Дом моряка, нормальный дворец культуры, со всеми положенными многопудовыми рельефами на стенах, изображающими повседневный подвиг одинаковых, как яйца, матросов, с мозаичными, дорогого дерева, вдрызг исцарапанными полами, бархатными креслами-пылеуловителями и единственным крошечным буфетом, - Дом моряка был переполнен до краев, и полнота эта казалась зловещей, точно шабаш. Стада подростков и "надцатилетних", в основном знакомых между собой, праздно бродили с этажа на этаж: никто явно не курил, но синие волокна дыма плавали повсюду, никто не пил, однако то и дело толпу раздвигала какая-нибудь нетвердо шагающая юная личность с бессмысленным взором и запахом перегара. Я заметил, что мало-мальски привлекательные девочки являлись только в окружении "своих" парней, причем вели себя подчас наглее и матерились громче, чем их спутники. Лишь дурнушки и перестарки скромно ходили "шерочка с машерочкой" в своих переливчатых импортных платьях, в узорных колготках и рейтузах, несмотря на жару, и ждали, кто бы к ним приклеился.

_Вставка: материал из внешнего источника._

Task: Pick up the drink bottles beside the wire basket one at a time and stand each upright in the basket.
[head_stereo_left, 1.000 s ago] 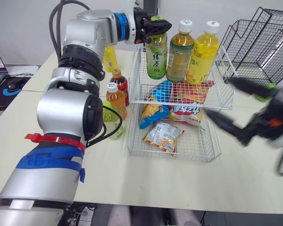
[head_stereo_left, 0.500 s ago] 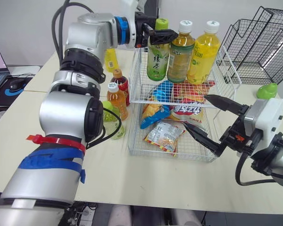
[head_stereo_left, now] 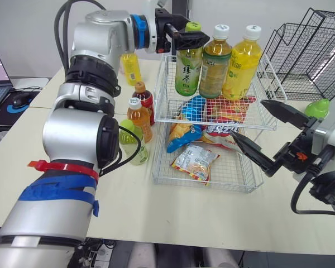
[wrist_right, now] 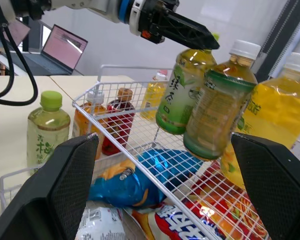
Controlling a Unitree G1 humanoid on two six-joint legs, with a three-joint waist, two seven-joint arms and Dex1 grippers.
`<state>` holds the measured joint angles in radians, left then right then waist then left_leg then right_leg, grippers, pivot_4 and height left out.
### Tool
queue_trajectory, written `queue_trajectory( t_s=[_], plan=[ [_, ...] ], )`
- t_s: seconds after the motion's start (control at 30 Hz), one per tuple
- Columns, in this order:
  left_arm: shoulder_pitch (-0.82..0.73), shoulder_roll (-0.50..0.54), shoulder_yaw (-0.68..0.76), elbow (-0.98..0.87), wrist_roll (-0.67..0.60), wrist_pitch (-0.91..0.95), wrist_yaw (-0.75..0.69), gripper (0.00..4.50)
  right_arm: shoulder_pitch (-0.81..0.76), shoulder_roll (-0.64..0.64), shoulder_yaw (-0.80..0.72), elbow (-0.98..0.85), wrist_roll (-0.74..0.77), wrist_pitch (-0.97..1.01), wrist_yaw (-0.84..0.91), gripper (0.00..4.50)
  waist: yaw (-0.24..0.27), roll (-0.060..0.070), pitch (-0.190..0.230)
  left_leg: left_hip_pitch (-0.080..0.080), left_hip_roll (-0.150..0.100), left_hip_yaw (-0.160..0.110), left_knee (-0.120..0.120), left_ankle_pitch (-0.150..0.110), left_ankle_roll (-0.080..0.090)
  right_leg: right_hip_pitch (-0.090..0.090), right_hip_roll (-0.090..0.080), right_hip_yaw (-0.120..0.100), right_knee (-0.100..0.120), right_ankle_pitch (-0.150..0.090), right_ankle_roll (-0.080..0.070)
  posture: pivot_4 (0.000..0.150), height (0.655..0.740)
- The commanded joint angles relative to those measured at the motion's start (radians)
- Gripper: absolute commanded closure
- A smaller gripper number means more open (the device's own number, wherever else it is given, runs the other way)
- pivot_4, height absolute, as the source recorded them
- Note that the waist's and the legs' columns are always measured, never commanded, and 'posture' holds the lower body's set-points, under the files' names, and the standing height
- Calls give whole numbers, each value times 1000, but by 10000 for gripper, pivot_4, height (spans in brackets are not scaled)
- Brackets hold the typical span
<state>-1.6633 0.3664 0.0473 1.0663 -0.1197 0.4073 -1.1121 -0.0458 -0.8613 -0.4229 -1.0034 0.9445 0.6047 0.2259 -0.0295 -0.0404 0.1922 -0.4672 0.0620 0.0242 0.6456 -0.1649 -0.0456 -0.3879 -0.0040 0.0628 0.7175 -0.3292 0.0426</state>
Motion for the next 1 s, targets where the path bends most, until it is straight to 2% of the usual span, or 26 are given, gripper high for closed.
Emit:
queue_trajectory(
  t_s=[0.03, 0.17, 0.33, 0.53, 0.63, 0.83, 0.93, 1.0],
  plan=[
    [-20, 4, 1, -40, -11, -13, -8, 165, -4, -9, -32, -20, 5, -20, 5, 0, 0, 0, 0, 0, 0, 0, 0, 0, 0, 0, 0, 0, 0, 0, 0, 1500, 7134],
    [-19, 17, -3, -52, -10, -14, -37, 165, -1, -6, -35, -19, 10, -22, 14, 0, 0, 0, 0, 0, 0, 0, 0, 0, 0, 0, 0, 0, 0, 0, 0, 1500, 7134],
    [-30, 83, 6, -106, -25, 14, -106, 165, 11, -8, -53, -19, 19, -22, 26, 0, -3, 0, 0, 0, 0, 0, 0, 0, 0, 0, 0, 0, 0, 0, 0, 1500, 7134],
    [-5, 209, 25, -235, -83, 132, -210, 165, 32, -17, -61, -11, 36, -20, 57, 0, -3, 0, 0, 0, 1, 0, 0, 0, 0, 0, 1, 0, 0, 0, 0, 1500, 7134],
    [79, 305, 44, -393, -129, 195, -252, 165, 18, -39, -57, 22, 58, -31, 139, 0, -7, 2, -1, 1, 1, 0, 0, 0, 0, 0, 0, 1, 0, 0, 0, 1500, 7134],
    [293, 466, 99, -715, -219, 399, -193, 165, -70, -117, -29, 146, 117, -50, 385, 0, -5, 2, -1, 4, 2, -1, 0, 0, 0, 3, 1, 0, 1, 0, 0, 1500, 7134],
    [450, 558, 160, -878, -287, 541, -165, 165, -134, -159, 4, 222, 149, -43, 519, 0, -5, 2, -1, 5, 2, 0, 0, 0, 0, 4, 0, 0, 1, 0, 0, 1500, 7134],
    [633, 626, 217, -1029, -334, 597, -169, 165, -194, -175, 45, 277, 169, -33, 594, 0, -7, 2, -1, 7, 2, -1, 0, 0, 0, 6, 0, 0, 0, 0, 0, 1500, 7134]
  ],
)
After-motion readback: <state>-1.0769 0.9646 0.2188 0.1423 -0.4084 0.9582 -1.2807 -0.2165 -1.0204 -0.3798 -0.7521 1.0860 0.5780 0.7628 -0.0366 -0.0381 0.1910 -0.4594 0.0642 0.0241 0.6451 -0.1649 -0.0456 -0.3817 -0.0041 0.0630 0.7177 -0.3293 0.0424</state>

Выстояв изрядную очередь, напились мы скверного кофе, который краснолицая буфетчица буквально швырнула нам, расплескав, - а затем поднялись на второй этаж, где имела состояться концертная программа.

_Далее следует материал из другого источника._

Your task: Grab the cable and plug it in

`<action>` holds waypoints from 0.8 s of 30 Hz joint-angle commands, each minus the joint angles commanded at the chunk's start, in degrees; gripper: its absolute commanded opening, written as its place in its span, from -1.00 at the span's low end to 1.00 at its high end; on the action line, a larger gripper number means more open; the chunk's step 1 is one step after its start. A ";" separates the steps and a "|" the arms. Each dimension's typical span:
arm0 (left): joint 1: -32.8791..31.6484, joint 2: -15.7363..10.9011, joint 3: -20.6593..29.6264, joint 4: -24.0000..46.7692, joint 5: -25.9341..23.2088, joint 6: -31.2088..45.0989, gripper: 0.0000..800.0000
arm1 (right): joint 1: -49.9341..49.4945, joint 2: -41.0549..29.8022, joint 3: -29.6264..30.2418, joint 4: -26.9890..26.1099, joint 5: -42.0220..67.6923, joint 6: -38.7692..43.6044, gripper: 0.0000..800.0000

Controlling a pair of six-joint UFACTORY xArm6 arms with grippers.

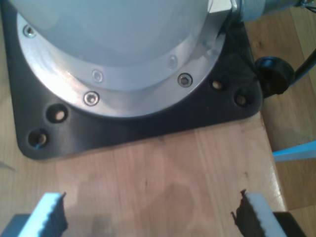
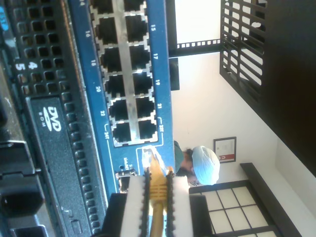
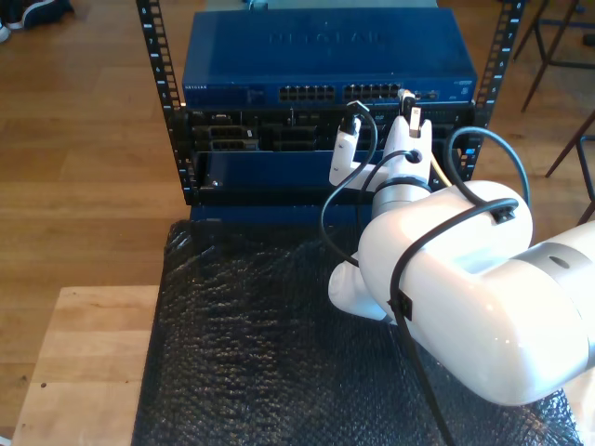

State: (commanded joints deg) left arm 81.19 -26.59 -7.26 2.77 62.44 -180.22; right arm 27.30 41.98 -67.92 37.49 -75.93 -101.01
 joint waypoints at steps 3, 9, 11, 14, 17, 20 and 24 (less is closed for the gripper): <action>0.00 0.00 0.00 0.00 0.00 0.00 1.00 | 0.00 0.00 0.09 0.00 0.00 0.18 -1.00; 0.00 0.00 0.00 0.00 0.00 0.00 1.00 | 0.00 0.00 0.09 -0.09 0.00 0.26 -1.00; 0.00 0.00 0.00 0.00 0.00 0.00 1.00 | 0.00 0.00 0.09 -0.26 0.00 0.35 -1.00; 0.00 0.00 0.00 0.00 0.00 0.00 1.00 | 0.00 0.00 0.09 -1.41 0.00 0.35 -1.00; 0.00 0.00 0.00 0.00 0.00 0.00 1.00 | 0.00 0.00 0.26 -2.37 0.00 0.35 -1.00; 0.00 0.00 0.00 0.00 0.00 0.00 1.00 | 0.00 0.00 0.09 -2.64 0.09 0.35 -1.00; 0.00 0.00 0.00 0.00 0.00 0.00 1.00 | 0.00 0.00 -0.18 -2.64 0.18 0.26 -1.00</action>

Зал опять-таки был как зал: громаден, ибо всегда нам, при нашей нищенской и саморазорительной "экономии", казалось проще выстроить один клуб на тысячу мест, вечно пустующий, чем двадцать уютных и разноликих клубов по пятьдесят мест в каждом, - зал с мелкой и плохо освещенной сценой при помпезном занавесе, с хрипатыми динамиками, поминутно вырубавшимися микрофонами, в которые исполнители щелкали пальцами и томно шептали "раз, два..."; с неуклюжей пародией на светомузыку и громкой возней за кулисами, где постоянно что-то падало. Подростки шлялись взад-вперед по рядам, наступая нам на ноги, а после выключения света закурили все разом.

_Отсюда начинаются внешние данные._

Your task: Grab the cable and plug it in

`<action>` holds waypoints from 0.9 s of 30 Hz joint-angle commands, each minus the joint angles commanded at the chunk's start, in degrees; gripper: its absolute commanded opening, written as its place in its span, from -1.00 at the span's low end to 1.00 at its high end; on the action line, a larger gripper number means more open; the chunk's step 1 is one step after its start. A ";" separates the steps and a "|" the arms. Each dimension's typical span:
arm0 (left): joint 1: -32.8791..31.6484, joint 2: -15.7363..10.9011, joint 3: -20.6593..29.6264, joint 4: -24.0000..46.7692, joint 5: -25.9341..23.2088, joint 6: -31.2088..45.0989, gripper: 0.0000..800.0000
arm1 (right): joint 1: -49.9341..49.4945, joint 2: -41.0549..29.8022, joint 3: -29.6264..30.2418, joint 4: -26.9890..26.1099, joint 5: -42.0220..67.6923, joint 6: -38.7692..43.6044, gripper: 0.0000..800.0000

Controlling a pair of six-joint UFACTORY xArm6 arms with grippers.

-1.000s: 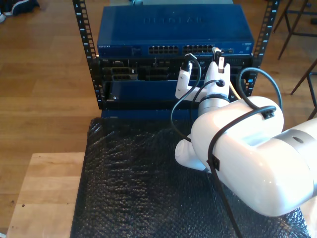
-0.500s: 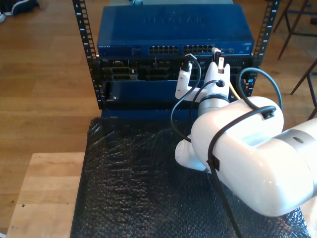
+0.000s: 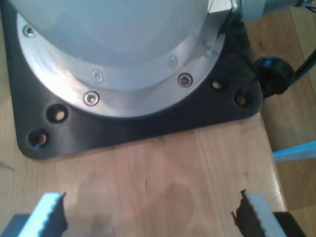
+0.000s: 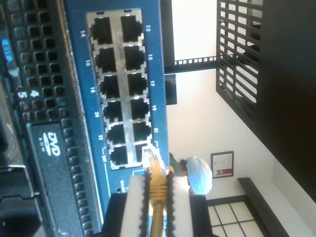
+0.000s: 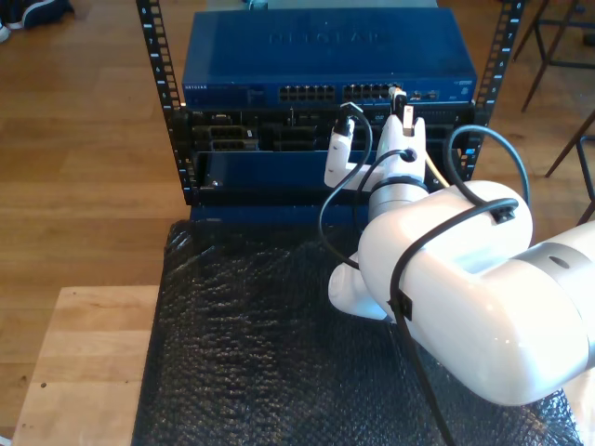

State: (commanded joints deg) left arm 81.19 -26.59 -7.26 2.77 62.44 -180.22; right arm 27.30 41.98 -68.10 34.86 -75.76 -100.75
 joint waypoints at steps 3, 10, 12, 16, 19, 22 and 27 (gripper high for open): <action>0.00 0.00 0.00 0.00 0.00 0.00 1.00 | -0.18 0.18 -0.44 -0.09 0.00 -0.09 -1.00; 0.00 0.00 0.00 0.00 0.00 0.00 1.00 | -0.26 0.44 -0.53 -0.09 0.00 -0.09 -1.00; 0.00 0.00 0.00 0.00 0.00 0.00 1.00 | -0.35 0.44 -0.44 -0.09 0.00 -0.09 -1.00; 0.00 0.00 0.00 0.00 0.00 0.00 1.00 | -0.44 0.44 -0.26 -0.09 0.00 -0.09 -1.00; 0.00 0.00 0.00 0.00 0.00 0.00 1.00 | -0.44 0.44 -0.26 -0.09 0.00 -0.09 -1.00; 0.00 0.00 0.00 0.00 0.00 0.00 1.00 | -0.53 0.53 -0.44 -0.09 0.00 -0.09 -1.00; 0.00 0.00 0.00 0.00 0.00 0.00 1.00 | -0.79 0.97 -0.97 -0.09 0.00 -0.09 -1.00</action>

Увы, концерт оказался достойным зала. Конферансье, похожий на разбитного мелкого кооператора, громогласно представился: "Лауреат всесоюзных конкурсов Виталий Козий... Не слышу аплодисментов!" Аплодисменты он выжимал из зала внаглую, не применяя даже бородатых эстрадных шуток, а просто канюча: "Ну, как вам понравилась эта песня? Не слышу! А ну-ка, похлопали дружнее! А почему эта половина зала так плохо аплодирует? А ну, посоревнуемся!.." Гвоздем программы, очевидно, считался ансамбль затрапезно одетых и не слишком мастеровитых молодцев, кои горланили, рвя струны, песни из популярного телерепертуара, почему-то в основном посвященные флоре: "белые розы", "розовые розы", "лилии" и т.п. Пели много и оглушительно, заслоняемые скачущими перед сценой, впавшими в раж зрителями, когда же вразвалочку уходили отдохнуть, помост ненадолго занимали скверно подготовленные мимы - сотая бледная перепечатка Марселя Марсо. Никому не известный графоман, представленный, как "писатель-сатирик", читал монолог, не менее злобный, чем у нынешних корифеев, но куда более косноязычный и пошлый. Прыгали недокормленные девочки в сапогах и купальниках, знаменуя эротическое раскрепощение. "Вторая слева хорошенькая", сказала Арина, сочувствующая всему жалкому и убогому. Я хотел было уйти после халтурного шаржа на брейкданс - кривлявшийся в нем с молоденькой партнершей мужик, бывший хирург, бабник самого грязного толка, был мне слегка знаком. Но конферансье, наконец, объявил аукцион, и Арина решила потерпеть.
Надо отдать справедливость ее вкусу: как только выяснилось, что предметом продажи являются полосатые "семейные" трусы и что надевший их напоказ жирный музыкант собирается при всех оголиться, дабы вручить трусы аукционисту, - Ариша рывком встала и, натянутая, словно тетива, пошла вдоль ряда, отдавливая ноги малолеткам и не слушая их ругани. С большим облегчением я тронулся следом.
Выяснилось, далеко не все пришедшие наслаждались концертом. В фойе первого этажа работали два "видика": один показывал очередную тошнотворную историю о разложившихся мертвецах, бегающих за визгливыми блондинками, другой крутил столь же тривиальную "клубничку", посвященную квартирным похождениям молодого смазливого не то электрика, не то сантехника.